With established track records working in Holy Cross, the two PRC programs quickly accelerated their work after Katrina, attracting additional resources for the area. Operation Comeback ultimately returned more than 40 flood-damaged homes to occupancy, built six new houses and erected a community center in the area, all according to historic preservation standards. Thanks to an army of volunteers and staff, Rebuilding Together New Orleans restored 37 houses in the Holy Cross neighborhood, making it possible for residents to return.

The PRC’s work also expanded to neighborhoods throughout the city, and over the years since Hurricane Katrina, restored hundreds of homes.

Before, during and after photos of 938 Lizardi St., a restoration project of the Preservation Resource Center.
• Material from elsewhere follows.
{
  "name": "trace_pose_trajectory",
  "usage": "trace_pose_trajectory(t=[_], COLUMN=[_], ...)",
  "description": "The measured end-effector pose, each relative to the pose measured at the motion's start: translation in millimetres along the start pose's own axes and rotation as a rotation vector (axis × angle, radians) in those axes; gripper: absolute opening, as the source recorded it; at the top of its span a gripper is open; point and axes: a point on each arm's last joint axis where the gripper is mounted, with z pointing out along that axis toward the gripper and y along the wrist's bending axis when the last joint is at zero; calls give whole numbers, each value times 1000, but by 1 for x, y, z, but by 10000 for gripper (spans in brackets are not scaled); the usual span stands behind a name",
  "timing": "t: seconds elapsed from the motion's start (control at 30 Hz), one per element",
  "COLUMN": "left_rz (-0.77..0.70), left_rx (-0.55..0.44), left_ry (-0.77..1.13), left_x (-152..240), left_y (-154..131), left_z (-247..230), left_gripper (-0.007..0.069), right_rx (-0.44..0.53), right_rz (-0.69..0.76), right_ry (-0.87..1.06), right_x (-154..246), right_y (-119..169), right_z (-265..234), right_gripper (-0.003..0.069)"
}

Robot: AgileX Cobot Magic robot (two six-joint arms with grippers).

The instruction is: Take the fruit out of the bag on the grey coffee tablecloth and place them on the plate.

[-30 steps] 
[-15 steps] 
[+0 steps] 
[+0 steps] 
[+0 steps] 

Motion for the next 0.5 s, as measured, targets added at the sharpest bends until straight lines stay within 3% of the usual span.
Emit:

The site was one of PRC’s many transformative projects in the Holy Cross neighborhood after Hurricane Katrina.

Rebuilding Together is still helping in-need homeowners in New Orleans. You can find out about its work at rtno.org.

PRC also continues to assist local residents. Its Revival Grants program helps low-income homeowners to make critical repairs to their houses and to come into compliance with the city’s historic preservation regulations. The Revival Grants program is working in the Tremé neighborhood now, but hopes to expand to other neighborhoods in the future.

Hopefully New Orleans will never face a housing emergency the likes of Hurricane Katrina again. But if it does, the Preservation Resource Center will be there once again to bring residents home.